Referenced in: none

Automatically associated channels: HCN2 , HCN3 , HCN4

Title: Dual effects of amiodarone on pacemaker currents in hypertrophied ventricular myocytes isolated from spontaneously hypertensive rats.

Authors: Hongxia Li, Yafeng Zhou, Bin Jiang, Xin Zhao, Xun Li, Xiangjun Yang, Wenping Jiang

Journal, date & volume: Clin. Exp. Pharmacol. Physiol., 2014 Sep , 41, 698-707

PubMed link: http://www.ncbi.nlm.nih.gov/pubmed/24862298

Abstract
The pacemaker current If conducted by hyperpolarization-activated cyclic nucleotide-gated (HCN) channels plays a critical role in the regulation of cardiac automaticity, with If density increased in hypertrophied ventricular myocytes. Amiodarone, a highly effective anti-arrhythmic agent, blocks human HCN currents and native If under normal conditions. To determine the effects of amiodarone under pathological conditions, we monitored If under after both acute (0.01, 0.1, 1, 10 and 100 μmol/L) and chronic (10 μmol/L) amiodarone treatment in ventricular myocytes from spontaneously hypertensive rats (SHR) with left ventricular hypertrophy using the whole-cell patch-clamp technique. The If current density was significantly greater in SHR ventricular myocytes than in cells from healthy normotensive control Wistar-Kyoto (WKY) rats. Acute application of amiodarone significantly decreased If density in myocytes from both SHR and WKY rats. The inhibition was concentration dependent with an IC50 of 4.9 ± 1.2 and 6.9 ± 1.3 μmol/L in myocytes from SHR and WKY rats, respectively. Amiodarone increased the activation and deactivation times of If in myocytes from SHR, although it did not alter the relationship of voltage-dependent activation and the reversal potential of If in myocytes from SHR. Chronic exposure of myocytes from SHR to amiodarone potently inhibited If and downregulated HCN2 and HCN4, the major channel subtypes underlying native If , at both the mRNA and protein level.
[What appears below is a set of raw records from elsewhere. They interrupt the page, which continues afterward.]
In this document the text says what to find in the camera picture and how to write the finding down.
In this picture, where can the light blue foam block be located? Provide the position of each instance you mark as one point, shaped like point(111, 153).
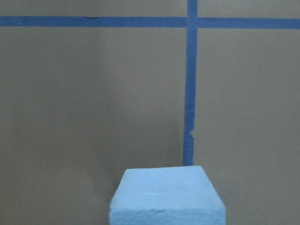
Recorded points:
point(181, 195)

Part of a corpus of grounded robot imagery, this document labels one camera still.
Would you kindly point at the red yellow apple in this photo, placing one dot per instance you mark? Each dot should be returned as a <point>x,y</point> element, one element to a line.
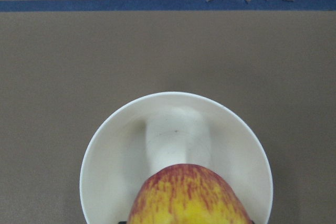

These findings indicate that amiodarone inhibits If under hypertrophied conditions through dual mechanisms: (i) direct channel blockade of If currents; and (ii) indirect suppression via negative regulation of HCN channel gene expression. These unique properties of amiodarone may contribute to its anti-arrhythmic properties under pathological conditions.